Could you repeat all of the entries word for word, minus any pictures?

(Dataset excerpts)

* * * * * * * * *

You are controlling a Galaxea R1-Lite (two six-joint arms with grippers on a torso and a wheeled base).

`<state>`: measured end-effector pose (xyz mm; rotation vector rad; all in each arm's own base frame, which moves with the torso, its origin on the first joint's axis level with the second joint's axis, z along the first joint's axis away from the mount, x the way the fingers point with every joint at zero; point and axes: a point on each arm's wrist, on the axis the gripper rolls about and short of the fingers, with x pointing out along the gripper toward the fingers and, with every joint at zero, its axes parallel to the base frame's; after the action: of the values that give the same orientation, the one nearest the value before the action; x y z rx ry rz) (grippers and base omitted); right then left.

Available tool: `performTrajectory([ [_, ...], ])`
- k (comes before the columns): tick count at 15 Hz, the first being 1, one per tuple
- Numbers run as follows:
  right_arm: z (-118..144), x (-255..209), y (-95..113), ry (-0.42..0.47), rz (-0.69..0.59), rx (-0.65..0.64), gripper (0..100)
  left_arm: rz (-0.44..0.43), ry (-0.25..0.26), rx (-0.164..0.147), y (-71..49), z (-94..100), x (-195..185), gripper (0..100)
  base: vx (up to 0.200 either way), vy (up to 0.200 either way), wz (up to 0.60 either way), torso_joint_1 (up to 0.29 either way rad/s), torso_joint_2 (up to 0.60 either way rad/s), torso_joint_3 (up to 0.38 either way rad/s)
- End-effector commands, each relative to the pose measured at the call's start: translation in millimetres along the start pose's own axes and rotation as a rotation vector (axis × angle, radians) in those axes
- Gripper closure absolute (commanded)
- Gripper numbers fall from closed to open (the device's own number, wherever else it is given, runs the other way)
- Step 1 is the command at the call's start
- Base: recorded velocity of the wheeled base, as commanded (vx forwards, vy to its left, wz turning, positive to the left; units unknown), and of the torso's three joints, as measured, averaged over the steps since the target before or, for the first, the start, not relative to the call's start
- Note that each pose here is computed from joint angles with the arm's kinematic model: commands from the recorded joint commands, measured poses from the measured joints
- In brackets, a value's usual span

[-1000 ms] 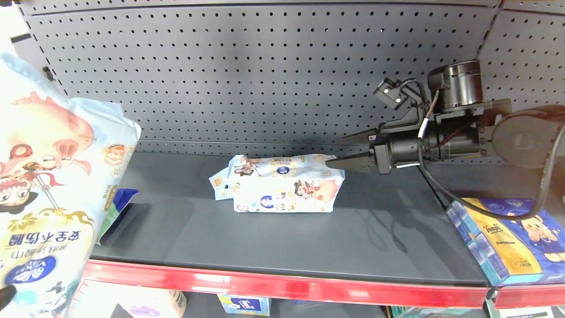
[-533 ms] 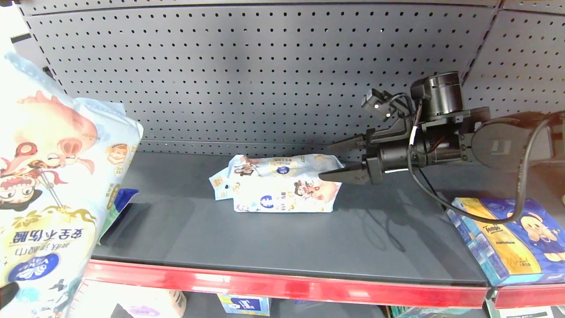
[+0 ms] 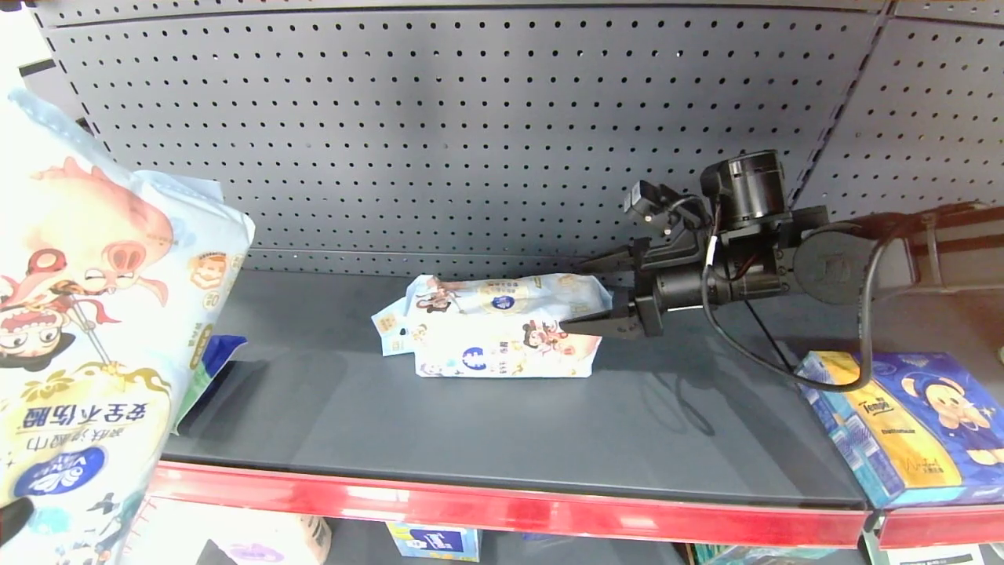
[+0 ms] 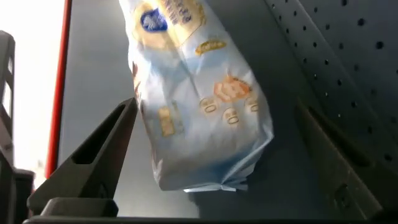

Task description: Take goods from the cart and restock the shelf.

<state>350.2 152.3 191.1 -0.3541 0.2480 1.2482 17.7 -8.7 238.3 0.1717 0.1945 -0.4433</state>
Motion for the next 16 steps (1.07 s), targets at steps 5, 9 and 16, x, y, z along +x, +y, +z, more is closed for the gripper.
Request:
performTrajectory([
  [5,-12,11,0,0.029,0.021,-0.002,0,0.0,0.007,-0.001,0.3,-0.3,2,100,0.0,0.0,0.0,0.0,0.0,0.0],
  [9,-14,16,1,0.05,0.008,-0.002,0,-0.002,0.008,-0.002,0.3,-0.6,2,100,0.0,0.0,0.0,0.0,0.0,0.0],
  [16,-13,11,11,0.062,0.012,0.001,100,-0.002,0.007,-0.001,0.3,-0.2,2,100,0.0,0.0,0.0,0.0,0.0,0.0],
])
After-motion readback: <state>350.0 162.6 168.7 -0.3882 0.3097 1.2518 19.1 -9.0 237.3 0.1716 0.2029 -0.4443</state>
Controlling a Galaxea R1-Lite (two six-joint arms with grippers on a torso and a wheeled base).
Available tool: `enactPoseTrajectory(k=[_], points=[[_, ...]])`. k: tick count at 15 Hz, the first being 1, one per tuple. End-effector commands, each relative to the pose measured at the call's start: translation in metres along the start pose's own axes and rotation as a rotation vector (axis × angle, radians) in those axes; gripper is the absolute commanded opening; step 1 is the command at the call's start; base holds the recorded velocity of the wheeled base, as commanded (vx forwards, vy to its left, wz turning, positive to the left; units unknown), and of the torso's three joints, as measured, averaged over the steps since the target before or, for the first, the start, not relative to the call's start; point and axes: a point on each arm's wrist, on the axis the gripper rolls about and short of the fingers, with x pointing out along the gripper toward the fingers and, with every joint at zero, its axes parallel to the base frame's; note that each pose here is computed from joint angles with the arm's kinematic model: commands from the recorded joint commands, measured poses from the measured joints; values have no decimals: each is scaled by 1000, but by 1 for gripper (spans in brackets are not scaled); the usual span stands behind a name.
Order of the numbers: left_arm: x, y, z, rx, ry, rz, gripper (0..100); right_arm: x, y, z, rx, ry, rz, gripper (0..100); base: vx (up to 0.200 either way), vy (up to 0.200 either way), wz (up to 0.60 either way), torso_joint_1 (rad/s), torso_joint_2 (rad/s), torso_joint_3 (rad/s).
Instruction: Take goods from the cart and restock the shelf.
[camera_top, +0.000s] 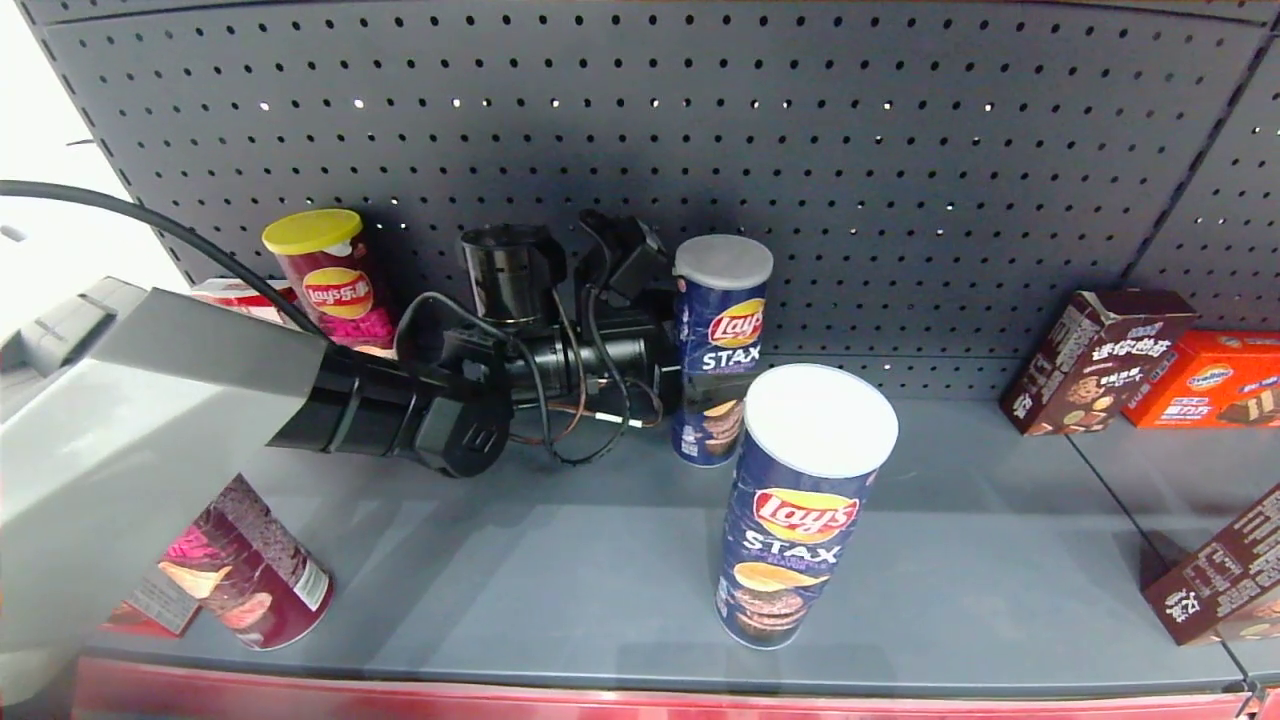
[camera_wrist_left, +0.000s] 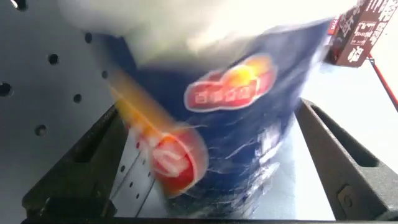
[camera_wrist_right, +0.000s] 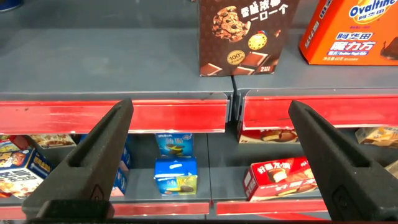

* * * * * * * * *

__Worked solution__:
You are controlling a Galaxea R1-Lite (two six-joint arms with grippers on a torso and a wheeled base).

`<state>`: measured end-effector pose (xyz mm; rotation vector rad; all in each arm's own base frame, which moves with the torso, its origin on the first joint's axis level with the second joint's axis, z along the first joint's axis away from the mount, x the way the fingers point with every joint at zero; point and axes: a point on each arm's wrist, on the axis the gripper rolls about and short of the fingers, with x pointing out along the gripper toward the fingers and, with every joint at zero, its axes parallel to the base frame's; after the action: of the values that give the same orientation, the one nearest the value before the action; x y z rx ry rz) (grippers and base omitted); right then left.

Available tool: `performTrajectory([ [_, ...], ])`
- k (comes before the columns): tick count at 15 Hz, the first being 1, one per tuple
- Numbers run as follows:
  right_arm: z (-118..144), x (-255..209), y (-95..113), ry (-0.42..0.47), rz (-0.69..0.59), rx (-0.65..0.64), gripper (0..100)
  left_arm: rz (-0.44..0.43), ry (-0.25..0.26), rx (-0.164..0.147), y (-71..49), z (-94..100), x (-195..185), gripper (0..100)
  base: vx (up to 0.200 either way), vy (up to 0.200 either way), wz (up to 0.60 either way), torso_joint_1 (up to 0.29 either way rad/s), torso_joint_2 (up to 0.60 either way rad/s), torso_joint_3 (up to 0.38 either way rad/s)
- End-effector commands, each relative to the pose measured at the call's start: translation in millimetres along the start pose's own axes and rotation as a rotation vector (axis × angle, radians) in those axes
- Gripper closure absolute (commanded)
- Gripper numbers fall from closed to open (the device's own number, wherever else it is given, runs the other way)
- Step 1 is the command at the call's start
- Base: recorded velocity of the wheeled base, as commanded (vx forwards, vy to its left, wz turning, positive to the left; units unknown), and of the torso's three joints, as measured, averaged over the steps since the target before or, for the first, the start, not relative to the call's start
- Note that each pose here is computed from joint angles with the arm's kinematic model: commands from the recorded joint commands, measured poses from the measured joints
- In brackets, a value's usual span

[-1000 ms] 
[-533 ms] 
[+0 ms] 
[+0 ms] 

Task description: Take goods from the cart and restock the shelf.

<state>350.2 152.3 191.1 -0.3541 0.2480 1.2482 17.7 -8.7 238.3 0.1717 0.1945 -0.4433</state>
Motion for the next 16 steps (1.07 s), targets at steps 5, 9 and 16, x, y, z along +x, +y, +z, more is closed for the gripper.
Request:
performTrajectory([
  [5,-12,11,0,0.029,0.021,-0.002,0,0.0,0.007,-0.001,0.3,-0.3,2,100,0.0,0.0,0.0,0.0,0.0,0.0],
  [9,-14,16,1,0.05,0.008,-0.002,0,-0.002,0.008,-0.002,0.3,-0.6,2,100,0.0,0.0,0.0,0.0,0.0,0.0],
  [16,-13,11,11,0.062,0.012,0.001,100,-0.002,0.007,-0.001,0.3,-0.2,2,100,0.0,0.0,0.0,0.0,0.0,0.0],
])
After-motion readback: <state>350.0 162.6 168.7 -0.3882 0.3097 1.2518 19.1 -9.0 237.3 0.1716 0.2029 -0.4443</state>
Controlling a Galaxea R1-Lite (two six-joint arms with grippers on a torso and a wheeled base).
Available tool: `enactPoseTrajectory(k=[_], points=[[_, ...]])`. k: tick count at 15 Hz, the first being 1, one per tuple. End-effector commands, each relative to the pose measured at the call's start: translation in metres along the start pose's own axes and rotation as a rotation vector (axis × angle, radians) in those axes; gripper is the absolute commanded opening; step 1 is the command at the call's start; base holds the recorded velocity of the wheeled base, as commanded (vx forwards, vy to its left, wz turning, positive to the left; units unknown), and of the torso's three joints, as measured, averaged over the steps since the target before or, for the first, the start, not relative to the call's start; point and axes: a point on each arm's wrist, on the axis the gripper rolls about and short of the fingers, with x pointing out along the gripper toward the fingers and, with every joint at zero, its axes parallel to the base frame's; note that each pose here is computed from joint angles with the arm's kinematic model: commands from the recorded joint commands, measured poses from the measured joints; values have no decimals: each is scaled by 1000, but by 1 for gripper (spans in brackets are not scaled); the usual span stands behind a name.
Order of the numbers: left_arm: x, y, z, rx, ry, rz, gripper (0..100); right_arm: x, y, z, rx, ry, rz, gripper (0..100); base: vx (up to 0.200 either way), vy (up to 0.200 either way), wz (up to 0.60 either way), torso_joint_1 (rad/s), torso_joint_2 (rad/s), torso_joint_3 (rad/s).
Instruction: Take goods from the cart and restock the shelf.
[camera_top, +0.000s] 
[camera_wrist_left, +0.000s] 
[camera_wrist_right, +0.000s] 

With this, the output is complete.